The episode opened up on Lydia, Todd, and his uncle plus henchman. All along, Todd has been framed as the mirror opposite of Jesse–he is obedient and eager to please Walter, but also has absolutely no problem with violence. They are both students (and almost surrogate sons) to Walt but have completely different approaches to that title.
The beginning of this episode showed us a different side to Todd, though. He was faintly hitting on Lydia, and creepily admired her lipstick stain once she had pulled away. Just as he was desperate to please Walt, he is now desperate to please Lydia, and in that scene, I got that sense that Todd is even more like Jesse than I had ever thought previously. They are both desperate for approval, for an authority figure to take them under their wing and show them they have worth–they are love starved.
Walt gave that love to Jesse hand-in-hand with emotional abuse for years, which is why Aaron Paul’s performance at the desert shootout was so amazing. Jesse is terrified, livid, remorseful, aching–and Paul manages to show all these emotions at once. You can tell a small part of Jesse regrets selling out his father figure–to Hank, no less–and conflicting with that, he feels vindicated that he outsmarted the man who has so frequently called him an idiot.

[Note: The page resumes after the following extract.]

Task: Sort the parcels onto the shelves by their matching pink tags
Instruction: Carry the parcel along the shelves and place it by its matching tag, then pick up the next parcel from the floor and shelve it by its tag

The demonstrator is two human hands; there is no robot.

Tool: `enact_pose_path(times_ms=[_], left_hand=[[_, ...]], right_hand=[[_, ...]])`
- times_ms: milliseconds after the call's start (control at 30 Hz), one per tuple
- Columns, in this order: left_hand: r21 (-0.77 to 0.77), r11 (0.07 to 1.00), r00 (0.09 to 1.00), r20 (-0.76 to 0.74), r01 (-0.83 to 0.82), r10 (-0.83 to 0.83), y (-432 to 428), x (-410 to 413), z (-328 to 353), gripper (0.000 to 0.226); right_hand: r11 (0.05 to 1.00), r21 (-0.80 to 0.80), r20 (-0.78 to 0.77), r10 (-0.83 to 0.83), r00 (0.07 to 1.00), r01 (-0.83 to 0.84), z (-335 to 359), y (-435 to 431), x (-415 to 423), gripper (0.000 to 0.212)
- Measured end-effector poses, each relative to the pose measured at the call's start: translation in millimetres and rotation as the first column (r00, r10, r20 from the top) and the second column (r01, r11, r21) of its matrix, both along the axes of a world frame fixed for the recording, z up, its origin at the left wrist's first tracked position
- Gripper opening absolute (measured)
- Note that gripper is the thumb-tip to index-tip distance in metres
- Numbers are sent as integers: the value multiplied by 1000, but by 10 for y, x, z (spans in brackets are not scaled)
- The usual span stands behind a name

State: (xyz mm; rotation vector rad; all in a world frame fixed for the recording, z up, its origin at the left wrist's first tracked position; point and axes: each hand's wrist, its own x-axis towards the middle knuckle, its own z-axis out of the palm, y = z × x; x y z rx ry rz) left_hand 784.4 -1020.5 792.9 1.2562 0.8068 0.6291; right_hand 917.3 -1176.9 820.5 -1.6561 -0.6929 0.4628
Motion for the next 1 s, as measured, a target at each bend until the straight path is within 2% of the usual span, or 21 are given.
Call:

It was a shocking thing to watch Hank cuff Walt in the desert where they had their first cook (a sentimental choice by Walt or an accident?). We don’t see the moment when Walt chooses to surrender, but we do see him tell Todd’s uncle not to come. Heisenberg certainly would have never made that choice, but for this half-season, I feel like we’ve slowly been losing the meth emperor to flailing, nerdy Mr. White again.
If Walt had ordered the crew to come, they could have killed those three men, and that would have been the end of it. There is practically no way Walt could have been discovered, especially considering Hank’s desire to keep the entire operation under wraps. Who else knows? Saul? Huell? His secret (and money) would have been safe forever. It would have been a no-brainer call for Heisenberg, but Walt can’t do it. It is the chemistry teacher Mr. White who stumbles out to surrender and yells for Todd’s uncle not to shoot.
But we also know that Heisenberg makes an eventual return to the scene to get his ricin capsule, so what brings him back?